*What you should do*
The records below are to be transcribed exactly from their first line to the line that has "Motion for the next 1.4", inclusive, with every picture omitted.

*Records to process*
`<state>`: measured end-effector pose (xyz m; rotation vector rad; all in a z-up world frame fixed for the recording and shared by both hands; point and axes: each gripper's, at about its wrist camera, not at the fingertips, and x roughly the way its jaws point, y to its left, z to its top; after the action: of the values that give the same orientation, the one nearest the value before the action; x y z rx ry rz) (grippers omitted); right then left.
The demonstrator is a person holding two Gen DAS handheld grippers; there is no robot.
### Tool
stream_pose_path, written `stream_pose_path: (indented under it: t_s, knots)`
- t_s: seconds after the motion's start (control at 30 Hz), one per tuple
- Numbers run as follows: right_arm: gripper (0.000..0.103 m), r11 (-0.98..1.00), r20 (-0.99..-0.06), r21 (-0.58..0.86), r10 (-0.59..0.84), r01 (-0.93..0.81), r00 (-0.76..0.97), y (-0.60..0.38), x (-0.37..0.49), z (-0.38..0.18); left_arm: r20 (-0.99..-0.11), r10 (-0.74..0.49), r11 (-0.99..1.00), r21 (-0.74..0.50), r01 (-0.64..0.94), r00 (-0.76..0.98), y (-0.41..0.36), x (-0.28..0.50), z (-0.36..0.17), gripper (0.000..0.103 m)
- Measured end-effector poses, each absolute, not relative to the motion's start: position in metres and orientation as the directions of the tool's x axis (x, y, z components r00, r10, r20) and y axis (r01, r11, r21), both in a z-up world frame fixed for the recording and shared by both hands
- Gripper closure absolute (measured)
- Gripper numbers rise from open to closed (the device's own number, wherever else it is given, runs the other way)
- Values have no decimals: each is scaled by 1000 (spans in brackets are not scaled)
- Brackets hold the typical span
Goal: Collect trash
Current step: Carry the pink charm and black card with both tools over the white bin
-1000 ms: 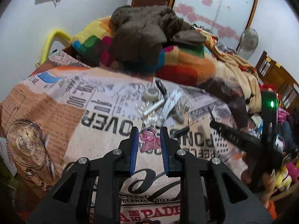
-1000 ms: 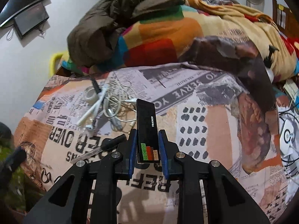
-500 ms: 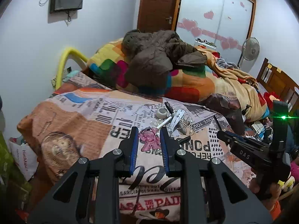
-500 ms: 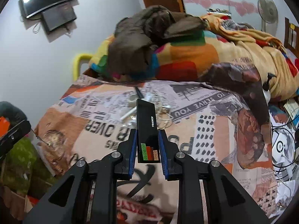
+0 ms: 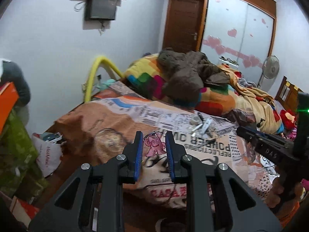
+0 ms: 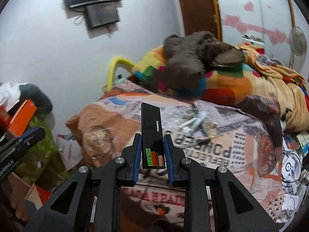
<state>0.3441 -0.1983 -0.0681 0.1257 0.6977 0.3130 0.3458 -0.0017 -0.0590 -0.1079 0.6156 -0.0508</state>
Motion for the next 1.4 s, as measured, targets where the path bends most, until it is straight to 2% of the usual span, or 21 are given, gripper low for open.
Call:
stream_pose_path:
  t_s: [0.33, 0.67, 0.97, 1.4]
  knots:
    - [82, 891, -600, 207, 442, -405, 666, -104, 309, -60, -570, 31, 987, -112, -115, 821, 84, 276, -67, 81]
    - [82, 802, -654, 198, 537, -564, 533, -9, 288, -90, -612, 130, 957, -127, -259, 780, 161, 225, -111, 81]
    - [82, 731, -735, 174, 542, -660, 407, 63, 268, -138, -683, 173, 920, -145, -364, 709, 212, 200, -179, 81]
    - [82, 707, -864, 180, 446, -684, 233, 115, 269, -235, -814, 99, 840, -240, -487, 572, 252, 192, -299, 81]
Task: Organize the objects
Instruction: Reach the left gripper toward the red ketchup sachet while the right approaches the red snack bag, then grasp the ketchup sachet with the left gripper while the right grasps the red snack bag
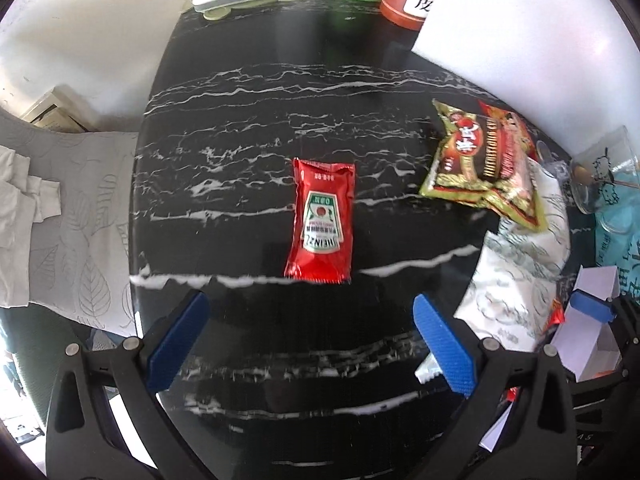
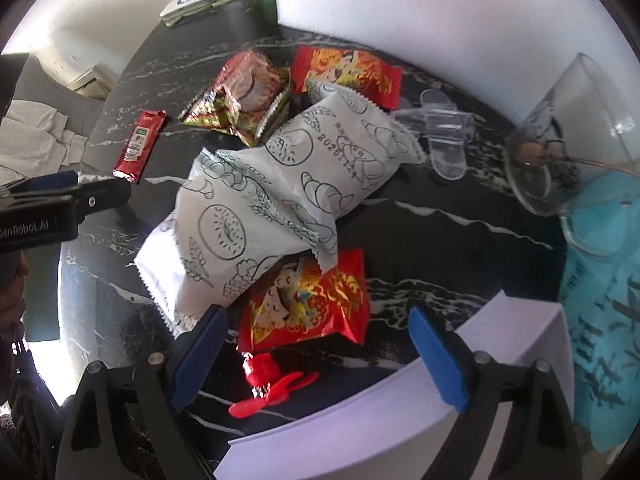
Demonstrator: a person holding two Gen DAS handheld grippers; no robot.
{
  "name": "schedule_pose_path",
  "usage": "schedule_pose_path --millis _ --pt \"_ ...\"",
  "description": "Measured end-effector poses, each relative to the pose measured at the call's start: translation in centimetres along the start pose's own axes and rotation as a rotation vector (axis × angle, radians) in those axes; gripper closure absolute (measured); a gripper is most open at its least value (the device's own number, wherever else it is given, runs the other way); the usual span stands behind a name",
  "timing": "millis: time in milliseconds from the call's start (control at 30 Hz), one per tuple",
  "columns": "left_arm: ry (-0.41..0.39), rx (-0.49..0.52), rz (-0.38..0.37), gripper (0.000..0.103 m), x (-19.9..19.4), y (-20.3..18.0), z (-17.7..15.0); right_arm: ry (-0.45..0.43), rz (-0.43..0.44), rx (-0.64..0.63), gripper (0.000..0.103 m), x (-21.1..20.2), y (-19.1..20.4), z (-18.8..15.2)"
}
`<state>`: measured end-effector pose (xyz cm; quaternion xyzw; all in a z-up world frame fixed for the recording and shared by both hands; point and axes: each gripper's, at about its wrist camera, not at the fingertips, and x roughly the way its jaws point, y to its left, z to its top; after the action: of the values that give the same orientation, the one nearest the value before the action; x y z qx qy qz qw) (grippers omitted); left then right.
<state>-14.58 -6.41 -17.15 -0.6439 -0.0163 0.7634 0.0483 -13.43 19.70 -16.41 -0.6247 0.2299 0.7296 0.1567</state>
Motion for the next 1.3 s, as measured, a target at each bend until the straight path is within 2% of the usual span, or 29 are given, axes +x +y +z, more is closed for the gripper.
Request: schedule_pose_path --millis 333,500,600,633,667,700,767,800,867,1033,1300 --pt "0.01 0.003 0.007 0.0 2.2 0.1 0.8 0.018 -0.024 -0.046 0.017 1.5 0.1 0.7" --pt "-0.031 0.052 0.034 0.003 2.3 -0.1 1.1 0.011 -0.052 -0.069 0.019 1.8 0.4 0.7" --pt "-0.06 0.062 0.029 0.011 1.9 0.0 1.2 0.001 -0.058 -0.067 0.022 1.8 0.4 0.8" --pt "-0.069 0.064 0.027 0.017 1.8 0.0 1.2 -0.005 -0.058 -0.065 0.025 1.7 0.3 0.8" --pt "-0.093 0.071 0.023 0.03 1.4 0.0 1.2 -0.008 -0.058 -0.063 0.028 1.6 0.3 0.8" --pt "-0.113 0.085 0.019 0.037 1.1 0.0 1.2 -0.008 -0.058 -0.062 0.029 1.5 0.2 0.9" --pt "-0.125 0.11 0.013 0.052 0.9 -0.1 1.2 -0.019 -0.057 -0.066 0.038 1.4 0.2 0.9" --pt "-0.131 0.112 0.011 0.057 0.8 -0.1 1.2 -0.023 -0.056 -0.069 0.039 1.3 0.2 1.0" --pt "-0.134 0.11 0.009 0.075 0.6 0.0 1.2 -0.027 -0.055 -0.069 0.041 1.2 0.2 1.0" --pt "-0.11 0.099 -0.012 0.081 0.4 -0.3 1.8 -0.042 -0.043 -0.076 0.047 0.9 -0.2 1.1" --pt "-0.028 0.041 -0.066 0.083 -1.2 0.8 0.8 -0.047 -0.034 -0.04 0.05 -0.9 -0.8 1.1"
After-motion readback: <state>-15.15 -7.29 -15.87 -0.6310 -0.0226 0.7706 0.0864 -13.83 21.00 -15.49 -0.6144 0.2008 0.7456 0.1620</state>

*Result of this exercise*
`<state>`: measured end-effector pose (xyz m; rotation vector rad; all in a z-up world frame fixed for the recording and shared by both hands; point and axes: each gripper's, at about its wrist camera, not at the fingertips, and x roughly the way its jaws point, y to its left, z to its top; after the action: of the values that give the same orientation, the one nearest the value before the action; x y z rx ry rz) (grippers omitted); right then left.
The demonstrator is a person holding two Gen DAS handheld grippers; there is no robot.
### Tool
stream_pose_path, written `stream_pose_path: (indented under it: t_s, knots)`
- t_s: seconds after the motion's start (control at 30 Hz), one per tuple
- Numbers run as follows: right_arm: gripper (0.000..0.103 m), r11 (-0.98..1.00), r20 (-0.99..-0.06), r21 (-0.58..0.86), r10 (-0.59..0.84), r01 (-0.93..0.81), r00 (-0.76..0.97), y (-0.60..0.38), x (-0.37..0.49), z (-0.38..0.18); left_arm: r20 (-0.99..-0.11), r10 (-0.74..0.49), r11 (-0.99..1.00), r21 (-0.74..0.50), r01 (-0.64..0.94), r00 (-0.76..0.98), y (-0.41..0.36), x (-0.28..0.50), z (-0.36..0.17), gripper (0.000..0.103 m)
- Measured end-effector poses, each absolute, not relative to the motion's start: position in metres and orientation as the directions of the tool's x axis (x, y, z components r00, r10, r20) and y axis (r01, r11, r21), both in a z-up world frame fixed for the recording and shared by both hands
- Gripper closure absolute (measured)
- Gripper numbers rise from open to closed (the device's own number, wherever else it is given, runs the other way)
- Values have no decimals: each is scaled by 1000 (spans in brackets are not scaled)
- Brackets hold the typical span
Goal: Collect trash
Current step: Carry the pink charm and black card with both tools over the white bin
-1000 ms: 
-1000 ms: 
-500 ms: 
-500 ms: 
+0 ms: 
+0 ms: 
<state>0.3441 -0.1983 -0.0681 0.1257 0.6977 0.3130 0.3458 -0.0017 -0.0590 -0.1079 0.6156 -0.0508</state>
Motion for the next 1.4 s, as measured, targets where the path bends most, until it is straight to 2% of the usual span, or 21 are given, gripper low for open.

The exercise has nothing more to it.